Work instructions: In the records below, the line with "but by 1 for" opens the range and the line with "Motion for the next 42" closes it; print that range exactly and nothing else.

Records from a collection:
• • •

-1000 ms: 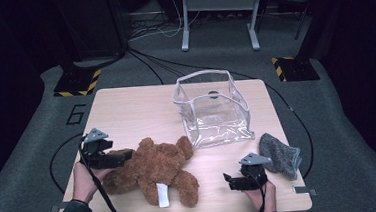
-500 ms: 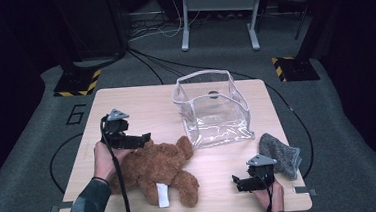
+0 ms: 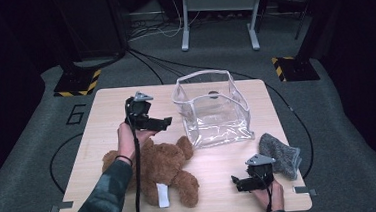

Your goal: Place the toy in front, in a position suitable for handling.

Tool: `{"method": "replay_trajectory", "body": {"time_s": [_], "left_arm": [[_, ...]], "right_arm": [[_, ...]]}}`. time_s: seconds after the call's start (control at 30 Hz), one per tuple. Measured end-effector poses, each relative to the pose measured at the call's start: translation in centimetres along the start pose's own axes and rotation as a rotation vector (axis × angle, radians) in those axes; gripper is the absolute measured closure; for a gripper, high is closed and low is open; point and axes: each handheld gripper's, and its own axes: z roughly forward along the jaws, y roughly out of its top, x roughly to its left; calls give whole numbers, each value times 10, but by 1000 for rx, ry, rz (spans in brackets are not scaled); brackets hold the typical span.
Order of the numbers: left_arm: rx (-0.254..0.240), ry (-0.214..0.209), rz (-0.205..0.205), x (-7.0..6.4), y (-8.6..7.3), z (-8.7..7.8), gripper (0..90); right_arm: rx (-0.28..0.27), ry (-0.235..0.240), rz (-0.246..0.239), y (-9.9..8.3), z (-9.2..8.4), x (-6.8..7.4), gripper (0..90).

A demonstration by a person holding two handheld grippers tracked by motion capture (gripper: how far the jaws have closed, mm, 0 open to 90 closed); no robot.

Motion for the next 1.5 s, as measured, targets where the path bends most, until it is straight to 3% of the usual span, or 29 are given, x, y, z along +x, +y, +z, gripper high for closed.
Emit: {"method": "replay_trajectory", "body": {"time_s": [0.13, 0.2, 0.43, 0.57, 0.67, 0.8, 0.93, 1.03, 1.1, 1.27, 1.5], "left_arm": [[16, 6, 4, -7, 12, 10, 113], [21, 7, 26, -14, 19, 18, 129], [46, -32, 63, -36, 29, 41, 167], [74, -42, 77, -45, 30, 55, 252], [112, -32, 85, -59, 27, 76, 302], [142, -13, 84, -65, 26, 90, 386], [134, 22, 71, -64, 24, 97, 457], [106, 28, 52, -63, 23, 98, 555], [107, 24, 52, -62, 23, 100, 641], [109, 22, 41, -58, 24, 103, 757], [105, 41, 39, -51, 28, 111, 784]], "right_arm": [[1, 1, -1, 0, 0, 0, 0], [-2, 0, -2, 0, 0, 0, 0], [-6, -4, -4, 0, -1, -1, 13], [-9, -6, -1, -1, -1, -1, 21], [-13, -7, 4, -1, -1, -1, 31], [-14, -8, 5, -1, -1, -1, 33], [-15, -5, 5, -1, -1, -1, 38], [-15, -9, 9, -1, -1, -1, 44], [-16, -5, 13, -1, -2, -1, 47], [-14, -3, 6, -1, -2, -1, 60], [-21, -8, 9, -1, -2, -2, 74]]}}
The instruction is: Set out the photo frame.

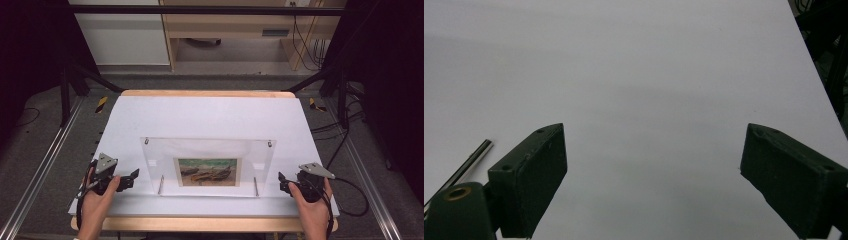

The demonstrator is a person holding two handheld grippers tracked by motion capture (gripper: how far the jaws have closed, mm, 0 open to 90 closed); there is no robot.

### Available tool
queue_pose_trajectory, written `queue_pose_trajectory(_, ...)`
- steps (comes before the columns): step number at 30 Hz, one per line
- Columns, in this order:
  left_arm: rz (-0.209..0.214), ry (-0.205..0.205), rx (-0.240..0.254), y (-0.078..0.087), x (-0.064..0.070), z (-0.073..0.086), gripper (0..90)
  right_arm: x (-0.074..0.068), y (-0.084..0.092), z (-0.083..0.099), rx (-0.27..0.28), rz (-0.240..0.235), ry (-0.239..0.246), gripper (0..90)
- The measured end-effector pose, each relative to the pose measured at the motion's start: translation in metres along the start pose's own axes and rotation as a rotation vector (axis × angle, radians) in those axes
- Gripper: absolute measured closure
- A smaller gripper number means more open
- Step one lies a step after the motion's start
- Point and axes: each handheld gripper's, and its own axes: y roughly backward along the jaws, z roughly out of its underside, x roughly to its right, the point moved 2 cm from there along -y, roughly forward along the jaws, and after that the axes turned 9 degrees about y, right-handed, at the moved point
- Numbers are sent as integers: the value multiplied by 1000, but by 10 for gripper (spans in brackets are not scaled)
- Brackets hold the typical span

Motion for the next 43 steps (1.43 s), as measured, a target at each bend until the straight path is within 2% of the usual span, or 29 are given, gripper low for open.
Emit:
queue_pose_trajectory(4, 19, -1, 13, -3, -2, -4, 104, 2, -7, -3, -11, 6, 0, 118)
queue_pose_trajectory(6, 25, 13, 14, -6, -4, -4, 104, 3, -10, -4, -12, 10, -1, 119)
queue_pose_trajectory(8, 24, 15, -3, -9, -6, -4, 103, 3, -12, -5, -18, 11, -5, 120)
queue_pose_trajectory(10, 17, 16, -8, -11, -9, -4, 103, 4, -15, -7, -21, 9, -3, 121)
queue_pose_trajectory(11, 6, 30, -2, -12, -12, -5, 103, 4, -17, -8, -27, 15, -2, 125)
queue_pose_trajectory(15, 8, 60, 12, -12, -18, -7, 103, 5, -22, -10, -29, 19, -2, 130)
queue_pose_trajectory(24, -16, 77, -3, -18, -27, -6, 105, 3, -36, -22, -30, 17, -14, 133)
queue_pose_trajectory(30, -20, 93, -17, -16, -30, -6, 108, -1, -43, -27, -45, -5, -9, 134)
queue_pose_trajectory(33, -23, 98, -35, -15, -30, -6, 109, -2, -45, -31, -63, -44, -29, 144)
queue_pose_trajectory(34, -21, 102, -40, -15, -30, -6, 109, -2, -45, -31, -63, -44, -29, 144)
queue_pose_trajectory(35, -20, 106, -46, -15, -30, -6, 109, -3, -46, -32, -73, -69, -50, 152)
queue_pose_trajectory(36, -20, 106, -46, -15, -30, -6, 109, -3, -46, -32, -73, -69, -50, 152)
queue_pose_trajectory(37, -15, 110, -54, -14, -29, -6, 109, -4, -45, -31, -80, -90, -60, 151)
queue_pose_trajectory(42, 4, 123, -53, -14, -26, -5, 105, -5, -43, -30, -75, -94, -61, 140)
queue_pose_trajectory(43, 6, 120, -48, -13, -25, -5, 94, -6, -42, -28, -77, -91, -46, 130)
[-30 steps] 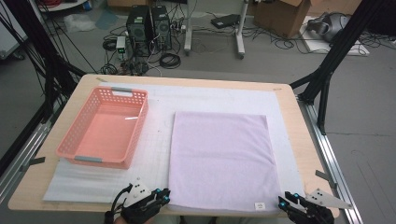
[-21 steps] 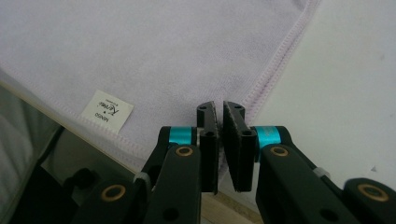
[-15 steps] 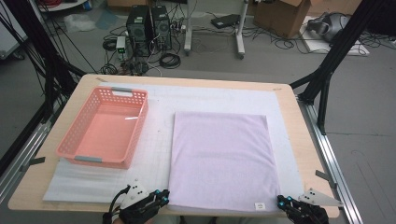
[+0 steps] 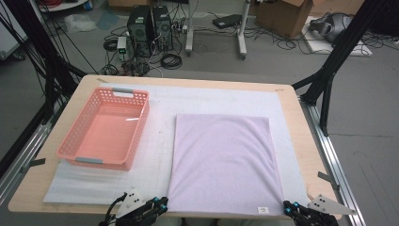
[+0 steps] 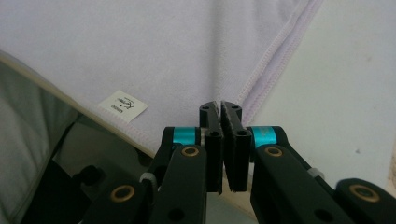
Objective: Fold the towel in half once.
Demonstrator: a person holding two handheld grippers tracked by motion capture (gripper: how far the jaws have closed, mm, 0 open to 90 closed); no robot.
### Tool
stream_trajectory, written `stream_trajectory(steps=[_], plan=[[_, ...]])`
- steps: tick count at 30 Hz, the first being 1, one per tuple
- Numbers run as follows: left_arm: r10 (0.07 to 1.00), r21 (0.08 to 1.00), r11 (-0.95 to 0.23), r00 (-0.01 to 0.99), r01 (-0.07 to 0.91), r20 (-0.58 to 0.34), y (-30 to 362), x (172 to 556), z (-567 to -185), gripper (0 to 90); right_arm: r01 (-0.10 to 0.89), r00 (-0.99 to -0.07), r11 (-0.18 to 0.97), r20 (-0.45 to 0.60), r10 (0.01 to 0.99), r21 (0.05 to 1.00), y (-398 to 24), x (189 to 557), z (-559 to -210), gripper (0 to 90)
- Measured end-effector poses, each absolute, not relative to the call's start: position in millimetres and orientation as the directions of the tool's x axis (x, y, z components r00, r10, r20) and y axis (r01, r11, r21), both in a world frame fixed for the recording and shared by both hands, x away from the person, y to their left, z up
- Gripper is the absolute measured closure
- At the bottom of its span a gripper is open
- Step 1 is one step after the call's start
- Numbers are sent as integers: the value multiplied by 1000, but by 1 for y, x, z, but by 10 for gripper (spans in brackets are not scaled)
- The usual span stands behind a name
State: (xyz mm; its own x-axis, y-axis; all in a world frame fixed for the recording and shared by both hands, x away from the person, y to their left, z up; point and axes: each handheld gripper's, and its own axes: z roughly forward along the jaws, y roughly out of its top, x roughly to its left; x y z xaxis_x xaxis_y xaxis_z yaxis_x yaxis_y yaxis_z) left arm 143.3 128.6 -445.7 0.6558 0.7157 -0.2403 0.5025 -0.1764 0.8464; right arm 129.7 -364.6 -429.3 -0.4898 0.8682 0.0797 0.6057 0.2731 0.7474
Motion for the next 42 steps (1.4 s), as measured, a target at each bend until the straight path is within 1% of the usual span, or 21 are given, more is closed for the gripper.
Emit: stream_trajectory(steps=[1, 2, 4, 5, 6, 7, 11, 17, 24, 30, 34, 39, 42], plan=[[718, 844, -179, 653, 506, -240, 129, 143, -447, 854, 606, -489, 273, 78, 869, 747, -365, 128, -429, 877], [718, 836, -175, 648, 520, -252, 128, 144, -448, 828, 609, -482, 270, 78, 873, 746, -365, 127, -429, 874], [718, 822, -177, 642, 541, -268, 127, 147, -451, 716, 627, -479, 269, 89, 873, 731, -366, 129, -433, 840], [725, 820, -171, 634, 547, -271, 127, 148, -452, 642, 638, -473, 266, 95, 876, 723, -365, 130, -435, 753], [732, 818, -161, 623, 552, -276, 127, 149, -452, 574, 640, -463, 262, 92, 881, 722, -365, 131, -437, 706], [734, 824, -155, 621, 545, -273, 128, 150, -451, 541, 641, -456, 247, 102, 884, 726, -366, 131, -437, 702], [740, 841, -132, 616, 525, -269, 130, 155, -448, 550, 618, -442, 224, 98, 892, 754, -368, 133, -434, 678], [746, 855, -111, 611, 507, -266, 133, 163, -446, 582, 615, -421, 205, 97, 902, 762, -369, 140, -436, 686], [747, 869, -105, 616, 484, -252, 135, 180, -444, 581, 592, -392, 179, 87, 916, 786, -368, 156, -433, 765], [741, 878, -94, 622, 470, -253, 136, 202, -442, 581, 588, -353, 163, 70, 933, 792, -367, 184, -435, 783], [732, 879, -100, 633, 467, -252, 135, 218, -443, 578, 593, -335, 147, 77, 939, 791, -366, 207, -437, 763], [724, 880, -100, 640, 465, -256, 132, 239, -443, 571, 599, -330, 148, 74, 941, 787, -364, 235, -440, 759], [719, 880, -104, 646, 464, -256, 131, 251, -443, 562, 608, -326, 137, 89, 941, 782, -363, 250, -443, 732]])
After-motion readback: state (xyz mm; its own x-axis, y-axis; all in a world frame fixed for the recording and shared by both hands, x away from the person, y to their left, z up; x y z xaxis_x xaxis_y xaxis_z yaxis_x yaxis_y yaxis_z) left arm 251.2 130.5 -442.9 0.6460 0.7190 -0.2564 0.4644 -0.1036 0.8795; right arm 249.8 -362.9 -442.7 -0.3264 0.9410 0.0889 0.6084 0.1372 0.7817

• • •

Answer area:
- Numbers are sent as integers: the value multiplied by 1000, but by 1 for y, x, z, but by 10 for gripper (spans in brackets are not scaled)
- The usual span stands behind a name
State: (xyz mm; its own x-axis, y-axis; all in a world frame fixed for the recording and shared by both hands, x away from the person, y to their left, z up; point and axes: each handheld gripper's, and its own axes: z roughly forward along the jaws, y roughly out of its top, x roughly to its left; x y z xaxis_x xaxis_y xaxis_z yaxis_x yaxis_y yaxis_z) left arm 143.3 128.6 -445.7 0.6558 0.7157 -0.2403 0.5025 -0.1764 0.8464; right arm 129.7 -364.6 -429.3 -0.4898 0.8682 0.0797 0.6057 0.2731 0.7474
Motion for the next 42 steps (1.4 s), as measured, a target at each bend until the straight path is within 1% of the usual span, or 21 are given, more is closed for the gripper.

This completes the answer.